Write out the entries, please, from the line containing "Provide the outline of every instance of the bright" through their final line, exactly and with nothing else.
● ● ● ● ●
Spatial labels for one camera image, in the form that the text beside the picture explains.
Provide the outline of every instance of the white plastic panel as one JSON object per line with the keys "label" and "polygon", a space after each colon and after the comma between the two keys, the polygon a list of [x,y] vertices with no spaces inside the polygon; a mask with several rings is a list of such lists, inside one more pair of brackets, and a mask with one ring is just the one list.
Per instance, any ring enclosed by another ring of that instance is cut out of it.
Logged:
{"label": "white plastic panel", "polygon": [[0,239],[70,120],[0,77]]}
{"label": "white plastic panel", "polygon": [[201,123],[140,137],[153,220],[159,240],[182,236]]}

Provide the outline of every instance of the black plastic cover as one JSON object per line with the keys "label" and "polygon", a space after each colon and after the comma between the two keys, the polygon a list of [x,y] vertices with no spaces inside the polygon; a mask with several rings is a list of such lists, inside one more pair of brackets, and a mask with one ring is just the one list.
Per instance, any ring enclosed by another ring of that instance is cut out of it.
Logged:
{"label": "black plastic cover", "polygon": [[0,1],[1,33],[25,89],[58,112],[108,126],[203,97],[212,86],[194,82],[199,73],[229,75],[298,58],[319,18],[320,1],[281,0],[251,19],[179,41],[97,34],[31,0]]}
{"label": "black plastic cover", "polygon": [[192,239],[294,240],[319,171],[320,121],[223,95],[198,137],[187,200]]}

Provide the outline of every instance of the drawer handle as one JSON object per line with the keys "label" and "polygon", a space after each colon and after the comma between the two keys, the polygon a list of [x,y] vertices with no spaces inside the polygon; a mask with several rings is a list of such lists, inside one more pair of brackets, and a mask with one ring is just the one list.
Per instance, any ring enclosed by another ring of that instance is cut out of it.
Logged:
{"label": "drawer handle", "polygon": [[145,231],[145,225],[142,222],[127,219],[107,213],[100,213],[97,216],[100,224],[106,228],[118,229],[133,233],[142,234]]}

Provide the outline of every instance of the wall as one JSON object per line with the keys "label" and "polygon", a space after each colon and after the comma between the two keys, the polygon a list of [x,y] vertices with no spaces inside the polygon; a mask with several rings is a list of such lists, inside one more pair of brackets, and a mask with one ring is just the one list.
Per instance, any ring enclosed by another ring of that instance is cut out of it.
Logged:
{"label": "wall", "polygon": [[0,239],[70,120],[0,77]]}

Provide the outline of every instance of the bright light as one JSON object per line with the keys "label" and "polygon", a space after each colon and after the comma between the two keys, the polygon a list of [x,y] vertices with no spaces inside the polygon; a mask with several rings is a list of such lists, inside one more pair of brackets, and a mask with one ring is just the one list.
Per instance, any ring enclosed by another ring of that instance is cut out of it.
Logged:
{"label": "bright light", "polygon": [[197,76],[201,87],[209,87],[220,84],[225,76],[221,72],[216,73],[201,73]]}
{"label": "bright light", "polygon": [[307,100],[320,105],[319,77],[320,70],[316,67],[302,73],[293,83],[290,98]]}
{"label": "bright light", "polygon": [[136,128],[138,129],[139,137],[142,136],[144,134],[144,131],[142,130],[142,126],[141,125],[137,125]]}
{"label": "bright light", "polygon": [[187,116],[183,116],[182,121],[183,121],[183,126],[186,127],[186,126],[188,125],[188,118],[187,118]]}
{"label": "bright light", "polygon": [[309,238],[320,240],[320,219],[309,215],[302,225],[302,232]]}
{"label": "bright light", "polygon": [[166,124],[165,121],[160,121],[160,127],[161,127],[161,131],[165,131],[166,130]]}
● ● ● ● ●
- _EXPECTED ANSWER_:
Provide the outline of every instance of the bright light as one JSON object per line with the keys "label" and "polygon", a space after each colon and after the comma between the two keys, the polygon a list of [x,y] vertices with no spaces inside the polygon; a mask with several rings is a list of such lists, inside one more pair of brackets, and a mask with one ring is just the one list.
Per instance, any ring enclosed by another ring of that instance is cut out of it.
Logged:
{"label": "bright light", "polygon": [[197,76],[201,87],[209,87],[220,84],[225,76],[221,72],[216,73],[201,73]]}
{"label": "bright light", "polygon": [[307,100],[320,105],[319,77],[320,70],[316,67],[302,73],[293,83],[290,98]]}
{"label": "bright light", "polygon": [[136,128],[138,129],[139,137],[142,136],[144,134],[144,131],[142,130],[142,126],[141,125],[137,125]]}
{"label": "bright light", "polygon": [[187,116],[183,116],[182,121],[183,121],[183,126],[186,127],[186,126],[188,125],[188,118],[187,118]]}
{"label": "bright light", "polygon": [[309,238],[320,240],[320,219],[309,215],[302,225],[302,232]]}
{"label": "bright light", "polygon": [[166,124],[165,121],[160,121],[160,127],[161,127],[161,131],[165,131],[166,130]]}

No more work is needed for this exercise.